From: Roman Pen <roman.penyaev@profitbricks.com>
To: linux-block@vger.kernel.org, linux-rdma@vger.kernel.org
Cc: Jens Axboe <axboe@kernel.dk>,
Christoph Hellwig <hch@infradead.org>,
Sagi Grimberg <sagi@grimberg.me>,
Bart Van Assche <bart.vanassche@sandisk.com>,
Or Gerlitz <ogerlitz@mellanox.com>,
Doug Ledford <dledford@redhat.com>,
Swapnil Ingle <swapnil.ingle@profitbricks.com>,
Danil Kipnis <danil.kipnis@profitbricks.com>,
Jack Wang <jinpu.wang@profitbricks.com>,
Roman Pen <roman.penyaev@profitbricks.com>
Subject: [PATCH v2 00/26] InfiniBand Transport (IBTRS) and Network Block Device (IBNBD)
Date: Fri, 18 May 2018 15:03:47 +0200 [thread overview]
Message-ID: <20180518130413.16997-1-roman.penyaev@profitbricks.com> (raw)
Hi all,
This is v2 of series, which introduces IBNBD/IBTRS modules.

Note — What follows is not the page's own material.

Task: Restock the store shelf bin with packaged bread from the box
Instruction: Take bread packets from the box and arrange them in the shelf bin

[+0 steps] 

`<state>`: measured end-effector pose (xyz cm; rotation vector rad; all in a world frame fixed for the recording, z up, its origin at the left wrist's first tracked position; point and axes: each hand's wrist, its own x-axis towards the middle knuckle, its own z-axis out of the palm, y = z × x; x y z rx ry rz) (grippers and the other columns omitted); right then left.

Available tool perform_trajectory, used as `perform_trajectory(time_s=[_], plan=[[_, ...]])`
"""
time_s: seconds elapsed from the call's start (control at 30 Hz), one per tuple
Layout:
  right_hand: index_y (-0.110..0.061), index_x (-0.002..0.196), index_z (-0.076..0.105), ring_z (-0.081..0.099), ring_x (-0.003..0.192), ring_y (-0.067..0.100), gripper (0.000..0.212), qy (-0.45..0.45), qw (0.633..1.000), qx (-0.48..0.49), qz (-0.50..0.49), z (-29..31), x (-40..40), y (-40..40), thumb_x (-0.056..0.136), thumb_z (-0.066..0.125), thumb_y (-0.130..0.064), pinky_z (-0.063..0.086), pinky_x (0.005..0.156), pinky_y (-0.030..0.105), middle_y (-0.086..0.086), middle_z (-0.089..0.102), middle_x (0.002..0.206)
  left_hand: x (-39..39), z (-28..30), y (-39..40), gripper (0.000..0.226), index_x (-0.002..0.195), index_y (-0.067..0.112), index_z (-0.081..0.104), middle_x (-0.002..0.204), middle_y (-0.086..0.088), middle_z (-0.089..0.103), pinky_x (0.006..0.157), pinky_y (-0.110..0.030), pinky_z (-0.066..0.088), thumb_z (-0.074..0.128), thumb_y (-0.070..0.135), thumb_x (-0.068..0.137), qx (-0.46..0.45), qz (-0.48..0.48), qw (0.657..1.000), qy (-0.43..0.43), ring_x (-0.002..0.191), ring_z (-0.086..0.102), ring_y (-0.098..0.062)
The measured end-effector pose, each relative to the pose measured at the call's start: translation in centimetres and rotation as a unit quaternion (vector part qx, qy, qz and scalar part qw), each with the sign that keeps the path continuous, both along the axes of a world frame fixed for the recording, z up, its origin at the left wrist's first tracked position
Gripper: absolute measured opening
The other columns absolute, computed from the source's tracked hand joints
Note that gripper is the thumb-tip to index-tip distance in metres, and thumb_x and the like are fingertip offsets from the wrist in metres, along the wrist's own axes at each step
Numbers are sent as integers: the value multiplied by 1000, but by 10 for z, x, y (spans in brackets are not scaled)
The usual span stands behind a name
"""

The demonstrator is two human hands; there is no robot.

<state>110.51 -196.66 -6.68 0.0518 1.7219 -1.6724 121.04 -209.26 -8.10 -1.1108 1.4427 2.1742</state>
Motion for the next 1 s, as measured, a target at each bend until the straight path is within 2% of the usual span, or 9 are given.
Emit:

This cover letter is split on three parts:
1. Introduction, which almost repeats everything from previous cover
letters.
2. Changelog.
3. Performance measurements on linux-4.17.0-rc2 and on two different
Mellanox cards: ConnectX-2 and ConnectX-3 and CPUs: Intel and AMD.
Introduction
-------------
IBTRS (InfiniBand Transport) is a reliable high speed transport library
which allows for establishing connection between client and server
machines via RDMA. It is optimized to transfer (read/write) IO blocks
in the sense that it follows the BIO semantics of providing the
possibility to either write data from a scatter-gather list to the
remote side or to request ("read") data transfer from the remote side
into a given set of buffers.
IBTRS is multipath capalbdke and provides I/O fail-over and load-balancing
functionality, i.e. in IBTRS terminology, an IBTRS path is a set of RDMA
CMs and particular path is selected according to the load-balancing policy.
IBNBD (InfiniBand Network Block Device) is a pair of kernel modules
(client and server) that allow for remote access of a block device on
the server over IBTRS protocol. After being mapped, the remote block
devices can be accessed on the client side as local block devices.
Internally IBNBD uses IBTRS as an RDMA transport library.
Why?
- IBNBD/IBTRS is developed in order to map thin provisioned volumes,
thus internal protocol is simple.
- IBTRS was developed as an independent RDMA transport library, which
supports fail-over and load-balancing policies using multipath, thus
it can be used for any other IO needs rather than only for block
device.
- IBNBD/IBTRS is faster than NVME over RDMA.
Old comparison results:
https://www.spinics.net/lists/linux-rdma/msg48799.html
New comparison results: see performance measurements section below.
Key features of IBTRS transport library and IBNBD block device:
o High throughput and low latency due to:
- Only two RDMA messages per IO.
- IMM InfiniBand messages on responses to reduce round trip latency.
- Simplified memory management: memory allocation happens once on
server side when IBTRS session is established.
o IO fail-over and load-balancing by using multipath. According to
our test loads additional path brings ~20% of bandwidth.
o Simple configuration of IBNBD:
- Server side is completely passive: volumes do not need to be
explicitly exported.
- Only IB port GID and device path needed on client side to map
a block device.
- A device is remapped automatically i.e. after storage reboot.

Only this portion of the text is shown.